Bruce leapt through the mess of glass and mortar that had recently been the front door of the cafe and landed awkwardly against a table, stumbled, and fell to his knees. Not entirely the kind of grand entrance he had been hoping for. The weight benches reared up to their full heights, their lights flashing red, dazzling him.
“You can cut that shit out right now, robo... cocks.”
Bruce hoped he sounded defiant, but his voice wavered as he spoke. Luckily, as far as he could tell, they didn’t have ears. What the fuck was he doing? Why had he rushed into this place without scoping it out first? Some kind of detective he was turning out to be. His robotic arm hummed and hissed as he thought. It seemed eager for something, almost impatient. It quivered unnervingly against his side. He would have to check when it was next due a service.
The weight benches moved as one, stomping across the wreckage of the cafeteria towards him. He looked around desperately for a weapon. There were a couple bricks, a table leg, but there was also an attractive young woman hiding beneath a table. She looked familiar, and more than a bit scared. Her brown eyes met his and she raised a finger to her lips, stifling sobs as tears ran down her cheeks. The benches were getting close. She mouthed something.

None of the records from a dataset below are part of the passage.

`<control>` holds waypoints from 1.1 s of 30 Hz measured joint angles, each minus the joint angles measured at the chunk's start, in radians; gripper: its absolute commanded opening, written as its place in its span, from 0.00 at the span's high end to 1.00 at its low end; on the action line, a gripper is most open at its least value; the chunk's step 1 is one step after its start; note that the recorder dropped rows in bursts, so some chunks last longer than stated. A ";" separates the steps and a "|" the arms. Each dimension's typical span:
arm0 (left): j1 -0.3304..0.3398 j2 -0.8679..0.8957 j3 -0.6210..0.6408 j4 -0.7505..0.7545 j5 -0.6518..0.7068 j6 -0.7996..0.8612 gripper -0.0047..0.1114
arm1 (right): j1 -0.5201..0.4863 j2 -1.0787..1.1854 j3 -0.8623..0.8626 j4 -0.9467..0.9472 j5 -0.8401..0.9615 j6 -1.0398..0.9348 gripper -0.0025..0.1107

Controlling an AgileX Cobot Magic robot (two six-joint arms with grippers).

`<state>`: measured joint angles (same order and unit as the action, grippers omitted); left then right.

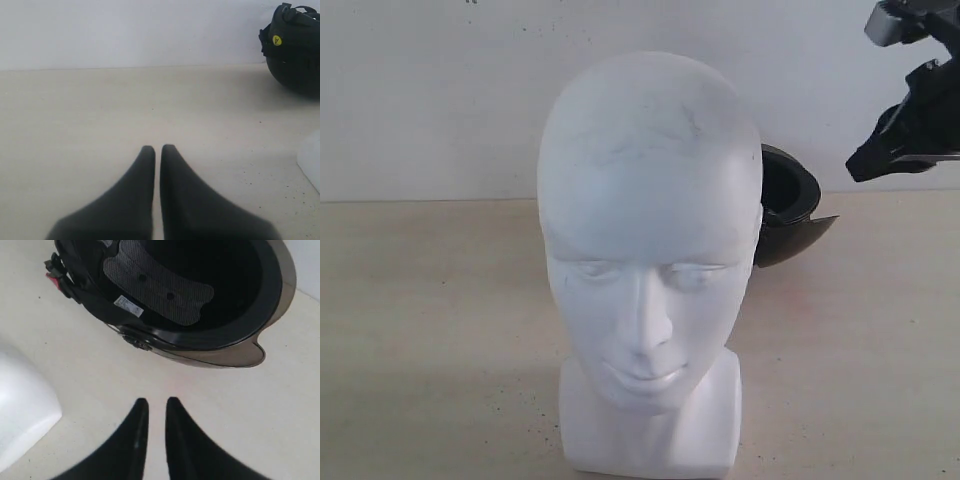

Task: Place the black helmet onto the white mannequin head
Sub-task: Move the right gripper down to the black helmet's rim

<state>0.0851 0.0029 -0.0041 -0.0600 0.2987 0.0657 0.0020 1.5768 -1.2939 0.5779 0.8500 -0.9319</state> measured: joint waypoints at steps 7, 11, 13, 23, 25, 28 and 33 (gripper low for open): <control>0.000 0.000 0.000 0.000 0.000 0.000 0.92 | 0.000 0.132 -0.016 -0.006 -0.245 0.302 0.47; 0.000 0.000 0.000 0.000 0.000 0.000 0.92 | 0.000 0.224 -0.085 -0.006 -0.272 0.401 0.47; 0.000 0.000 0.000 0.000 0.000 0.000 0.92 | 0.000 0.264 -0.130 -0.006 -0.272 0.430 0.47; 0.000 0.000 0.000 0.000 0.000 0.000 0.92 | 0.079 0.457 -0.381 -0.141 -0.271 0.640 0.47; 0.000 0.000 0.000 0.000 0.000 0.000 0.92 | 0.081 0.485 -0.423 -0.226 -0.250 0.739 0.47; 0.000 0.000 0.000 0.000 0.000 0.000 0.92 | 0.081 0.515 -0.463 -0.308 -0.216 0.813 0.47; 0.000 0.000 0.000 0.000 0.000 0.000 0.92 | 0.079 0.545 -0.485 -0.338 -0.178 0.842 0.47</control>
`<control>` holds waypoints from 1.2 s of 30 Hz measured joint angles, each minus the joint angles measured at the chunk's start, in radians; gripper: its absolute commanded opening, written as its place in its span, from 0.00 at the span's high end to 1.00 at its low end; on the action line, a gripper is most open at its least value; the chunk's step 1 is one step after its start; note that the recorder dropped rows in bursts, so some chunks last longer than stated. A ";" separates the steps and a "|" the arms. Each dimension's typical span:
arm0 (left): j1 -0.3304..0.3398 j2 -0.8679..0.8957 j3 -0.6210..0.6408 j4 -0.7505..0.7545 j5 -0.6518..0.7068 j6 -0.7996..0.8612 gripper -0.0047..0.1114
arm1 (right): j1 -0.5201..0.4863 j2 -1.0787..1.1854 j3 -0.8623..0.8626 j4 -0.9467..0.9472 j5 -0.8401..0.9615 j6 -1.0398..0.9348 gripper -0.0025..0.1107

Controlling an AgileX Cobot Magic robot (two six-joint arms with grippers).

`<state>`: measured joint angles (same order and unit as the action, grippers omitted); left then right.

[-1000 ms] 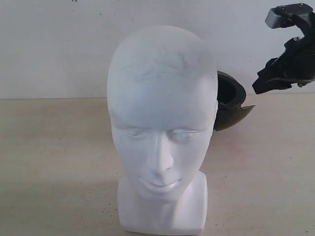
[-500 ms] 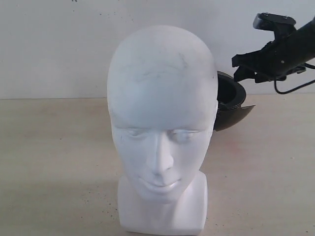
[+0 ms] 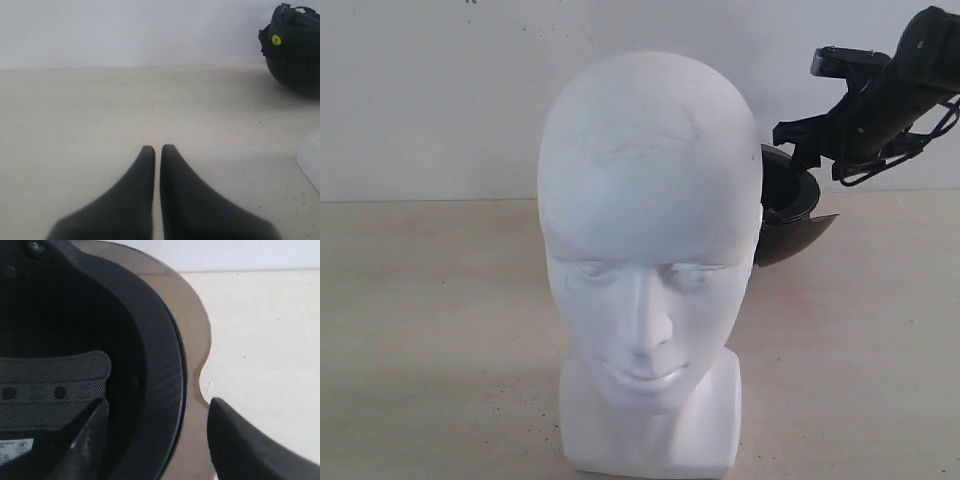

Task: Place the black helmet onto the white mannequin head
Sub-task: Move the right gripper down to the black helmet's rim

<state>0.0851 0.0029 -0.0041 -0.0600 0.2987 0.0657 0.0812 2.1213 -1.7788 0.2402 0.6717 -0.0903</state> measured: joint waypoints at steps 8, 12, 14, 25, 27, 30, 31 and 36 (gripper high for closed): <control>0.000 0.000 0.000 0.000 0.000 0.000 0.92 | 0.000 0.050 -0.003 0.031 0.037 0.012 0.48; 0.000 0.000 0.000 0.000 0.000 0.000 0.92 | 0.000 0.068 -0.003 0.037 0.037 0.012 0.48; 0.000 0.000 0.000 0.000 0.000 0.000 0.92 | 0.000 0.074 -0.003 0.039 0.037 0.021 0.54; 0.000 0.000 0.000 0.000 0.000 0.000 0.92 | 0.000 0.074 -0.005 0.055 0.020 0.041 0.96; 0.000 0.000 0.000 0.000 0.000 0.000 0.92 | 0.000 0.074 -0.005 0.060 0.019 0.054 0.98; 0.000 0.000 0.000 0.000 0.000 0.000 0.92 | 0.000 0.074 -0.005 0.060 0.019 0.056 0.98; 0.000 0.000 0.000 0.000 0.000 0.000 0.92 | 0.000 0.074 -0.005 0.060 0.019 0.056 0.98; 0.000 0.000 0.000 0.000 0.000 0.000 0.92 | 0.000 0.074 -0.005 0.060 0.019 0.056 0.98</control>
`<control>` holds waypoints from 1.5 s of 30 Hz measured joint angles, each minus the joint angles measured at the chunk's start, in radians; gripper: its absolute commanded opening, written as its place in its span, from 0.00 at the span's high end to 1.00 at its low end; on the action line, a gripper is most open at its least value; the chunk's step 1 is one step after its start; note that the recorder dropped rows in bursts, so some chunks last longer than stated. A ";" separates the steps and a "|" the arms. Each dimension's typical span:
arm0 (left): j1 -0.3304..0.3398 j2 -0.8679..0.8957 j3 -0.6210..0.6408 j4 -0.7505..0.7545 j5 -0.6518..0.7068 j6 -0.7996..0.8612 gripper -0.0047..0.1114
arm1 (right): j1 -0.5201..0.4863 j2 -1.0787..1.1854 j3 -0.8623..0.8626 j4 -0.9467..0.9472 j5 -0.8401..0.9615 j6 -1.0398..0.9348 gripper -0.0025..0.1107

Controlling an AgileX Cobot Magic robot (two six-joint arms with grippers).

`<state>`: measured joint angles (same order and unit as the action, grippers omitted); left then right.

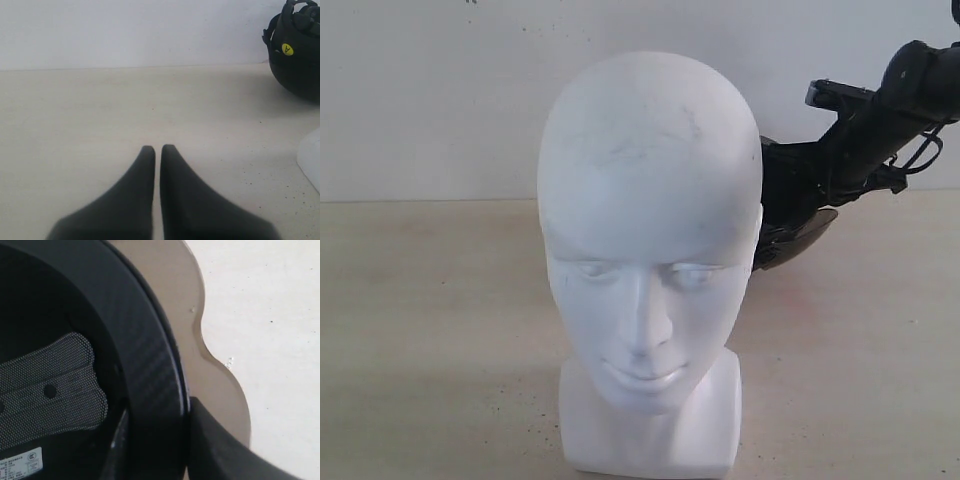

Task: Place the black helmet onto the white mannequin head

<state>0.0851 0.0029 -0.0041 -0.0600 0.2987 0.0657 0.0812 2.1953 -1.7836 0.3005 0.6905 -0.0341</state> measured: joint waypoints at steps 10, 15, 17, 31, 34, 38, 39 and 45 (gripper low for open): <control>0.000 0.000 0.000 0.000 0.000 0.000 0.92 | 0.002 -0.037 0.000 -0.187 0.080 0.167 0.98; 0.000 0.000 0.000 0.000 0.000 0.000 0.92 | 0.002 -0.058 -0.007 -0.300 0.208 0.233 0.98; 0.000 0.000 0.000 0.000 0.000 0.000 0.92 | 0.002 -0.064 -0.010 -0.313 0.258 0.243 0.98; 0.000 0.000 0.000 0.000 0.000 0.000 0.92 | 0.002 -0.224 0.131 -0.453 0.449 0.301 0.98; 0.000 0.000 0.000 0.000 0.000 0.000 0.92 | 0.002 -0.311 0.251 -0.531 0.430 0.339 0.98; 0.000 0.000 0.000 0.000 0.000 0.000 0.92 | 0.000 -0.440 0.443 -0.575 0.356 0.386 0.98; 0.000 0.000 0.000 0.000 0.000 0.000 0.92 | 0.000 -0.476 0.495 -0.578 0.336 0.398 0.98; 0.000 0.000 0.000 0.000 0.000 0.000 0.92 | 0.000 -0.657 0.755 -0.572 0.205 0.493 0.98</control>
<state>0.0851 0.0029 -0.0041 -0.0600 0.2987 0.0657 0.0811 1.5379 -1.0285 -0.2713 0.8956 0.4590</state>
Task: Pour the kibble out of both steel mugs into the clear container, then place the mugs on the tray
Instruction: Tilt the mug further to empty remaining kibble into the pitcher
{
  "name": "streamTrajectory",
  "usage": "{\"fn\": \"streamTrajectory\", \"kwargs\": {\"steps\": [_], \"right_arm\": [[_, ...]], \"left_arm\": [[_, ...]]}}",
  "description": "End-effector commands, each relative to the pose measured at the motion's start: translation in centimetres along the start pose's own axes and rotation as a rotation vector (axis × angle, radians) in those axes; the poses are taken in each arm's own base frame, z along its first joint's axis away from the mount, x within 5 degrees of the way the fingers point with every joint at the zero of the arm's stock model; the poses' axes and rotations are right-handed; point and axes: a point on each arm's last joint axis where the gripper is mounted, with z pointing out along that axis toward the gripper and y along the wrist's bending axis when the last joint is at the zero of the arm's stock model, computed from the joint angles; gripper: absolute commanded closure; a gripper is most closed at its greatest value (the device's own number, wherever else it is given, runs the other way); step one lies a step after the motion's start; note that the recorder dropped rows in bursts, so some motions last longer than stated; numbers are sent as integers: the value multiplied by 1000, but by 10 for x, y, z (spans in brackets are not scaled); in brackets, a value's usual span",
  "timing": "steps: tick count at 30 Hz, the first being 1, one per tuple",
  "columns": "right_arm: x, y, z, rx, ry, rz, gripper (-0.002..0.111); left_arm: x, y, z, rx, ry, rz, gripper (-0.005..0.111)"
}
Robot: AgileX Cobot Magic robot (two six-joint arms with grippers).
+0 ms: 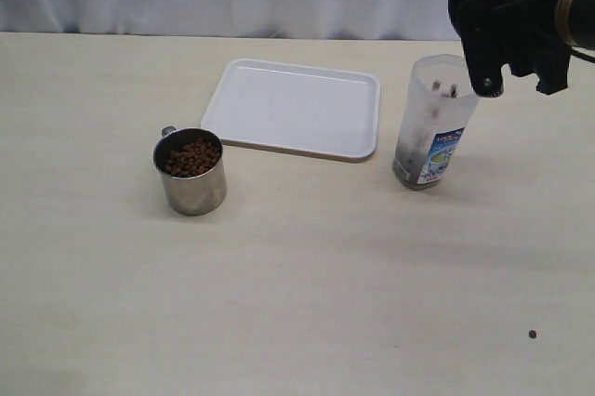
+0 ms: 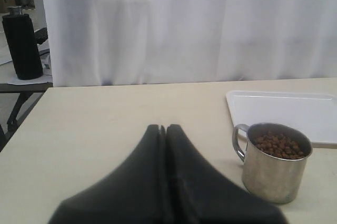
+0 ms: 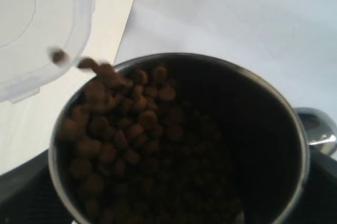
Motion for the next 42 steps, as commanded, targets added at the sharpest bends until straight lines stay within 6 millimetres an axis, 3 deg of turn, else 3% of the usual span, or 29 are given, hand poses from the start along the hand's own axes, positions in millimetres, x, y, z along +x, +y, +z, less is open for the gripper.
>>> {"fn": "streamTrajectory", "kwargs": {"steps": [1, 12, 31, 36, 42], "right_arm": [[1, -5, -2, 17, 6, -26, 104], [-5, 10, 16, -46, -6, -106, 104], [-2, 6, 16, -37, 10, -116, 104], [-18, 0, 13, -25, 33, -147, 104], [-19, -1, 12, -25, 52, -172, 104]], "left_arm": [[0, 0, 0, 7, -10, -6, 107], [0, 0, 0, 7, -10, -6, 107], [0, 0, 0, 6, -8, -2, 107], [0, 0, 0, 6, -8, -2, 107], [0, 0, 0, 6, -8, -2, 107]]}}
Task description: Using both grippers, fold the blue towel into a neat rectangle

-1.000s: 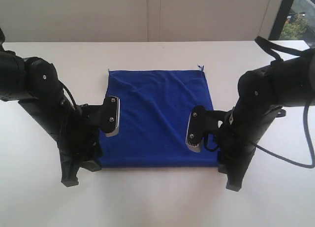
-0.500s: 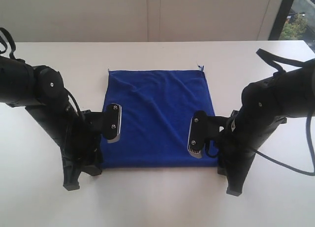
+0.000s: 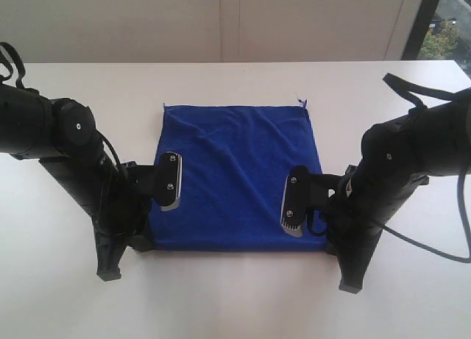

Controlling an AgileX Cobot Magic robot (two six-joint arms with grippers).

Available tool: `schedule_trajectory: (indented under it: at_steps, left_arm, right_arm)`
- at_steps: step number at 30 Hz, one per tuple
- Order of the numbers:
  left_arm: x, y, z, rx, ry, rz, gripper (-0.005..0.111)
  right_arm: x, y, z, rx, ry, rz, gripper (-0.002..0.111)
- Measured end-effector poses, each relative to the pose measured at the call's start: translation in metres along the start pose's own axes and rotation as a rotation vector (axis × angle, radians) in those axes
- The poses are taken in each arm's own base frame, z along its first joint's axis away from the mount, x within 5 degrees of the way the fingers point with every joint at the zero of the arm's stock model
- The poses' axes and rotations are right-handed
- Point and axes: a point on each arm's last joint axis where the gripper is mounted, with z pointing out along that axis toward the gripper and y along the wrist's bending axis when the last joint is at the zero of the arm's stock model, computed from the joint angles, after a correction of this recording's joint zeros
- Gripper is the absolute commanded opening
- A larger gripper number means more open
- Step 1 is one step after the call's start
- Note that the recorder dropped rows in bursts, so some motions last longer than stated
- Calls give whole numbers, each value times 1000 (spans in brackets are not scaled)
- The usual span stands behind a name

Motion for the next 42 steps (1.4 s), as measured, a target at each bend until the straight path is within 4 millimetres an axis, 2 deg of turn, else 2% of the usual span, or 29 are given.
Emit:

“The doors, behind you, go!”
But it was too late for escape. Bruce cowered under the intensity of their red glare, his arms over his head. He would soon be crushed to death and he probably deserved it. He had killed a LOT of people lately. The benches scythed through the debris, kicking dust and grit up into his watering eyes. He couldn’t see a goddamned thing. Fuck this, he thought, as the benches loomed above him, weights poised to drop.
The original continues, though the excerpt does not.